Hospitals have long used what they report as losses to Medicare to justify charging patients higher prices for private insurance. Rand Corp. is a non-profit research organization. According to a study published in 2021, hospitals across the country charge private insurers more than they receive from Medicare for the same services.
In the Affordable Care Act, federal lawmakers mandated that to maintain their tax-exempt status, nonprofit hospitals must conduct a community health needs assessment, maintain a written financial assistance policy, set billing and collection limits, and charge a Limits must be set.
In a written response to KHN, the North Carolina Healthcare Association, which lobbies on behalf of hospitals, said hospitals paid $1.2 billion in charity care in 2020. It added that these community benefits can include many different activities, such as how much a procedure costs to cover the intermediate gap and what is paid to a provider, volunteering by staff and money for medical outreach programs.
“Providing care to underserved populations is part of their nonprofit mission,” the statement said.
Atrium spends millions of dollars each year providing care to people who need behavioral health care “but have no safety net — even from the state,” the association said.
Fogleman, the Atrium spokesman, said an advisory commission has consistently told Congress that Medicare payments do not cover the full cost of services at most hospitals, including Atrium.
In North Carolina, large hospital systems received $1.8 billion in tax breaks in 2020, according to the state treasurer’s office.
That same year, North Carolina hospital lobbyists reported collectively losing $3.1 billion to Medicare, according to the office’s report. Other data shows that they made a profit of $87 million.
From 2015 to 2020, the report concluded, 35 hospitals posted profits from Medicare each year.
Other hospitals listed in the report did not respond to requests for comment.
The American Hospital Association claims that the federal government reimburses providers significantly less than the cost of caring for Medicare recipients. Unlike private insurers, the federal government does not negotiate prices with hospitals. Medicare bases the amount it pays on hospitals’ location, labor costs and other factors.
The association’s general counsel, Melinda Hatton, said in a statement that “underpayments” totaled more than $75 billion in 2020. “These data show that few, if any, hospitals make much less profit based on Medicare payments,” she said.
But Glenn Melnyk, a professor of health economics and finance at the University of Southern California who reviewed the North Carolina data, said no one is sure how nonprofit hospitals are calculating their numbers.

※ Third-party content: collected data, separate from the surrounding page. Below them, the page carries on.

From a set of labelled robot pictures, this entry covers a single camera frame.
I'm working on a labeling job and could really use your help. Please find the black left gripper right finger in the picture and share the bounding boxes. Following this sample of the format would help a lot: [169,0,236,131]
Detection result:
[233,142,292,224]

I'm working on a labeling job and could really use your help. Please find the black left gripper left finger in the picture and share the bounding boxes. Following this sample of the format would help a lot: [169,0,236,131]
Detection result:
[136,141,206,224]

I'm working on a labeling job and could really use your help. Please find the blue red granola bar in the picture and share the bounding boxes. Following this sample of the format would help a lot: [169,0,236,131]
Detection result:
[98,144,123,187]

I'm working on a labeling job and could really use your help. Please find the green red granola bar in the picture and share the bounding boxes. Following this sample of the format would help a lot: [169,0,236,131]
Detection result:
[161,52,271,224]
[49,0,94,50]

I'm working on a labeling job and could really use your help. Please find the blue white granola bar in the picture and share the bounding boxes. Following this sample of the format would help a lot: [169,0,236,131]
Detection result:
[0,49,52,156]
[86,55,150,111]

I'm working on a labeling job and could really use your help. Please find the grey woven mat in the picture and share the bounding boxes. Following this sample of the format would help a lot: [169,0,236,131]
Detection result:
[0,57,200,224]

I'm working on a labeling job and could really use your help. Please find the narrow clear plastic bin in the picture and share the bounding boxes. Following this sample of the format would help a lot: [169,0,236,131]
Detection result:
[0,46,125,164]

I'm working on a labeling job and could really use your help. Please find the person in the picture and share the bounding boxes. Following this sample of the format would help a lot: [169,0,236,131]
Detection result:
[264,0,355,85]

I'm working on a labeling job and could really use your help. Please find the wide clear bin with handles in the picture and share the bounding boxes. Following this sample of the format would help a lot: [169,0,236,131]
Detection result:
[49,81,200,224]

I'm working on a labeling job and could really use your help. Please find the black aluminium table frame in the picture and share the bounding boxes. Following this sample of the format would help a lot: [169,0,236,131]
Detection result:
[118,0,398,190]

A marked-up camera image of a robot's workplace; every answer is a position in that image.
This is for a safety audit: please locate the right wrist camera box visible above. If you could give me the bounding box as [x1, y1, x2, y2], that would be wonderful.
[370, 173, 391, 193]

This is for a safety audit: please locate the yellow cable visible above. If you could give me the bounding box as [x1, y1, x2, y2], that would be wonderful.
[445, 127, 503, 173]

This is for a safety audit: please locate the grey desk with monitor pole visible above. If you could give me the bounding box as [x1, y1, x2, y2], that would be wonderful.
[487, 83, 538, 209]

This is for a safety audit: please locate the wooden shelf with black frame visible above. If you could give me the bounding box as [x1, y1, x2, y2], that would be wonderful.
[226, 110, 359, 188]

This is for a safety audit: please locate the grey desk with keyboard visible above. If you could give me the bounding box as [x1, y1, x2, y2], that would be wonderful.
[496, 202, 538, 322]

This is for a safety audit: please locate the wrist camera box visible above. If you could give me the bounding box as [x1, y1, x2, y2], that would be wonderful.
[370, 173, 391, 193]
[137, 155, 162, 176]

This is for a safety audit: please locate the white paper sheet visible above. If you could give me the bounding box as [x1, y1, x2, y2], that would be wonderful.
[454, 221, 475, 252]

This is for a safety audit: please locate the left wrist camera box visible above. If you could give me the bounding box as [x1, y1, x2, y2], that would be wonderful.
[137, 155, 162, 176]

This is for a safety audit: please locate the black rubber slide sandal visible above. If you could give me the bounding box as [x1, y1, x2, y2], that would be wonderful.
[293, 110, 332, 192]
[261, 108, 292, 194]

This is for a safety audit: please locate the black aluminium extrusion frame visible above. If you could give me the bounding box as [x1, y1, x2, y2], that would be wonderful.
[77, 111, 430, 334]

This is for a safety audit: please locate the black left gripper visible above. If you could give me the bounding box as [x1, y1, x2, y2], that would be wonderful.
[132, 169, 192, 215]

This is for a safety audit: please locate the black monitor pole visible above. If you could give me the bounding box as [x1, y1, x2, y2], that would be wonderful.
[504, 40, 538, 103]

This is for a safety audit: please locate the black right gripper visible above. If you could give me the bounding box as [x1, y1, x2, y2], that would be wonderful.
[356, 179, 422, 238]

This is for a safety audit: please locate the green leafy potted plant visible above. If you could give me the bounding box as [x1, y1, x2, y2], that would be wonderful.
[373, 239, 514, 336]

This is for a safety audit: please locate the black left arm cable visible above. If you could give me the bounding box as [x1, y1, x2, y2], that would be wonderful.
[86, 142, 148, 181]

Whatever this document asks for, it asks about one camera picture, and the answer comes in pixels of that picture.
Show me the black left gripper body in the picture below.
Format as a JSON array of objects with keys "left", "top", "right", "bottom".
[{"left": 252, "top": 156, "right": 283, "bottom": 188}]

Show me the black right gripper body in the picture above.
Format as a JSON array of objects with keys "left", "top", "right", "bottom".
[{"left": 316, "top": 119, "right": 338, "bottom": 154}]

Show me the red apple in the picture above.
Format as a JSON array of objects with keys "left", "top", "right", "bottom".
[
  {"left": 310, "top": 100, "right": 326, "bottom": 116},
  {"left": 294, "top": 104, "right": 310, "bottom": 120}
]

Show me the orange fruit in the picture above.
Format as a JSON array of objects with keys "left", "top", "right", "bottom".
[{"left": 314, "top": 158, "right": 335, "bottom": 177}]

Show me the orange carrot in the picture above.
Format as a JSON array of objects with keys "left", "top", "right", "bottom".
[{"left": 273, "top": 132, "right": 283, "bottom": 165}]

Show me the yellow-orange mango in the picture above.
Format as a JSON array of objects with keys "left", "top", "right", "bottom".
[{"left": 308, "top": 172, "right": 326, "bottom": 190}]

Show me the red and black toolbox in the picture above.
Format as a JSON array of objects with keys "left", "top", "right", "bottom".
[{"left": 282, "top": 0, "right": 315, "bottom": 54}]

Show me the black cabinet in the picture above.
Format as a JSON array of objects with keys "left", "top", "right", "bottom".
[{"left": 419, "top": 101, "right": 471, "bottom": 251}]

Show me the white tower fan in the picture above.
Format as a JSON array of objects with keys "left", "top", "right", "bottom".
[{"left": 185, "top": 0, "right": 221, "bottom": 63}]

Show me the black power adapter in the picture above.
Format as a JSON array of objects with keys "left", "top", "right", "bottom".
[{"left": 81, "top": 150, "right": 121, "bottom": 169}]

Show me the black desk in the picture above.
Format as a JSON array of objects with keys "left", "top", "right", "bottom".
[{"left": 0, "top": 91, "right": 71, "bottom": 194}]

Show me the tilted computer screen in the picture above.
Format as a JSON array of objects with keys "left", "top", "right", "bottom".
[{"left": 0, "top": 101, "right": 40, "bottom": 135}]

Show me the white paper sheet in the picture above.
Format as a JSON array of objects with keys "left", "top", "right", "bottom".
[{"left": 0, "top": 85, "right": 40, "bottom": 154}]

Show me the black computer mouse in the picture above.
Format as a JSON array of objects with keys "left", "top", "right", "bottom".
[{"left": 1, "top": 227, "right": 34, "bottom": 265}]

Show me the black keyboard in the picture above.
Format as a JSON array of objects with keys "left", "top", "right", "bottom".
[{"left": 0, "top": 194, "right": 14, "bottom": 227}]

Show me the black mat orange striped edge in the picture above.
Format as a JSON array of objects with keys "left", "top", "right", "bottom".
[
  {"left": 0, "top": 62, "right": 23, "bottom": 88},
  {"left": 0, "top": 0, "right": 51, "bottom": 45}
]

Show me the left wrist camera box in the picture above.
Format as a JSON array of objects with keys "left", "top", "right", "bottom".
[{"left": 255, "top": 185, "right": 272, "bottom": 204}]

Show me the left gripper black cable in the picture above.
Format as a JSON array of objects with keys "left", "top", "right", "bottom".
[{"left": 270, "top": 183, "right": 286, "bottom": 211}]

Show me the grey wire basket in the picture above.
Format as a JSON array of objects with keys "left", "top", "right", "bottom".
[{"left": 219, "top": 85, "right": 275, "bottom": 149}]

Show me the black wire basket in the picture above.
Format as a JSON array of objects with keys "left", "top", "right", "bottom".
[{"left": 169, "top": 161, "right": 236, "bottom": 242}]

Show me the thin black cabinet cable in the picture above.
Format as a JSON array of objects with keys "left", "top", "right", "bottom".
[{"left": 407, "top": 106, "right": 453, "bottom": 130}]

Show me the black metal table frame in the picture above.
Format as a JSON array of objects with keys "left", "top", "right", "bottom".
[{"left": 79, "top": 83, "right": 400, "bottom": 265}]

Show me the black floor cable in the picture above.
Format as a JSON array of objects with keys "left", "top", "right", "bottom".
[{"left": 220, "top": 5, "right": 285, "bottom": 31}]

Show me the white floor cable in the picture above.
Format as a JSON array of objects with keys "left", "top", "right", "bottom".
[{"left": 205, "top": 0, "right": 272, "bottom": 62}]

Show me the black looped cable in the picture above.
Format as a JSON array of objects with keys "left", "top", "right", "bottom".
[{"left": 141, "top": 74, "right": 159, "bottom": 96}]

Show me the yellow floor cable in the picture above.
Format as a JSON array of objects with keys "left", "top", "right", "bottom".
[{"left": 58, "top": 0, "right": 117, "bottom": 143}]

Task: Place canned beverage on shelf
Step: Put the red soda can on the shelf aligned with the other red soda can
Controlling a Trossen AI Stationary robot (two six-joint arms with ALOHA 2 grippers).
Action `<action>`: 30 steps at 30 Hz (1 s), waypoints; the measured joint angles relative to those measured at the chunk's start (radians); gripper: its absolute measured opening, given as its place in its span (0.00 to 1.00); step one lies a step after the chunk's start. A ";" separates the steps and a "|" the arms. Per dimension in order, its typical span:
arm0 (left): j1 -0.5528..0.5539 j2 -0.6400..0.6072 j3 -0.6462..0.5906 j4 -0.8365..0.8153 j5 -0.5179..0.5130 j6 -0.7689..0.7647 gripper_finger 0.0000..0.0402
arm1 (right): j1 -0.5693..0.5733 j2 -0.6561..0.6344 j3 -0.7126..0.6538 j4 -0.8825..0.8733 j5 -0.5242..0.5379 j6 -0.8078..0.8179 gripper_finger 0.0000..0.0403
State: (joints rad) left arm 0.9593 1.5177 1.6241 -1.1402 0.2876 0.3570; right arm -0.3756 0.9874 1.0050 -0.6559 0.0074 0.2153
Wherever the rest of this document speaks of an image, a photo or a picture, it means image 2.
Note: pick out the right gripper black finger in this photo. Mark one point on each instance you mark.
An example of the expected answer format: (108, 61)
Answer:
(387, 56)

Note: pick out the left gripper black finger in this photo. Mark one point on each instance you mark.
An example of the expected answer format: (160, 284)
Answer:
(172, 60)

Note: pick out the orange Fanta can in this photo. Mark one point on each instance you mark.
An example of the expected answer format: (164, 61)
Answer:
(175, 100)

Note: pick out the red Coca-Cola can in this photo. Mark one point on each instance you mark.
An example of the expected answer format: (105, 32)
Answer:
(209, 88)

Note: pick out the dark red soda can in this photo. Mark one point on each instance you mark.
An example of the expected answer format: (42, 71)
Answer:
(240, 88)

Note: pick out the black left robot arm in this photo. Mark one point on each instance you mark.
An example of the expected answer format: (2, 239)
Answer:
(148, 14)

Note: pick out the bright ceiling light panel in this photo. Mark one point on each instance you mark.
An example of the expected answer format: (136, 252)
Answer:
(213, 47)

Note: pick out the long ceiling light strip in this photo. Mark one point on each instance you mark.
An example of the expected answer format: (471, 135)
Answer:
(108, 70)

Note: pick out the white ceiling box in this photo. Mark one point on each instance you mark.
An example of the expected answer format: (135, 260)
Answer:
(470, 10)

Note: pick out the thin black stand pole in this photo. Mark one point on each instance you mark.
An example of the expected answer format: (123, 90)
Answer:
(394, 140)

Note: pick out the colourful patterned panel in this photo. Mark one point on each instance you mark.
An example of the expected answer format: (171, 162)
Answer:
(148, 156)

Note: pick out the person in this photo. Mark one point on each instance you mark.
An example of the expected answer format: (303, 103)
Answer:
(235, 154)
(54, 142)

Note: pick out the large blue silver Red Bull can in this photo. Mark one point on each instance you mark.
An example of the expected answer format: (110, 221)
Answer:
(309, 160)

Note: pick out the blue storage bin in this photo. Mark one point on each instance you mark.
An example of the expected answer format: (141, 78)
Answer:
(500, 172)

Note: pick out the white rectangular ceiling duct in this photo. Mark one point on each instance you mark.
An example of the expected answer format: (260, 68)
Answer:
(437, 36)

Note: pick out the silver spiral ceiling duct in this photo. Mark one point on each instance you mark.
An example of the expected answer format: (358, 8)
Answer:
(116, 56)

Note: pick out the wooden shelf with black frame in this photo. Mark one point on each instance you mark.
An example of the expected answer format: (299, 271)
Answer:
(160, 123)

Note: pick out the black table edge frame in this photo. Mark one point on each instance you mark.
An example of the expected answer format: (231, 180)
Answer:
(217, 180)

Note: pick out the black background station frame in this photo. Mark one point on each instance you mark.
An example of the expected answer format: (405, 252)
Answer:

“For-profit hospital systems are getting so big, we need more transparency,” Melnick said. “Health care is incredibly expensive, and if we don’t get it under control, it will bankrupt us.”
Nonprofit hospitals receive significantly more in tax breaks than they spend on community investments or charity care, according to a report released this year by the Lone Institute, a think tank in Needham, Massachusetts.
Using 2019 data from the IRS, researchers found that of 275 hospital systems across the country, 227 spent less on community investment or charity care than they received on tax breaks. The deficit totaled more than $18 billion, the report said.
Leah Kane is a senior attorney for consumer protection at the Charlotte Center for Legal Advocacy, a nonprofit that provides civil legal assistance to people who cannot afford an attorney. He said his agency receives calls from people who have not been offered charity care from hospitals.
He said his group is concerned that hospitals are providing charity care to uninsured patients but not to other people, such as the underinsured, who don’t have the income to pay thousands of dollars for treatments not covered by their insurance plans.
“People are angry and stressed,” Kane said. “They don’t know what it is [debt] They will have money for life.”
KHN correspondent Aneri Pattani contributed to this report.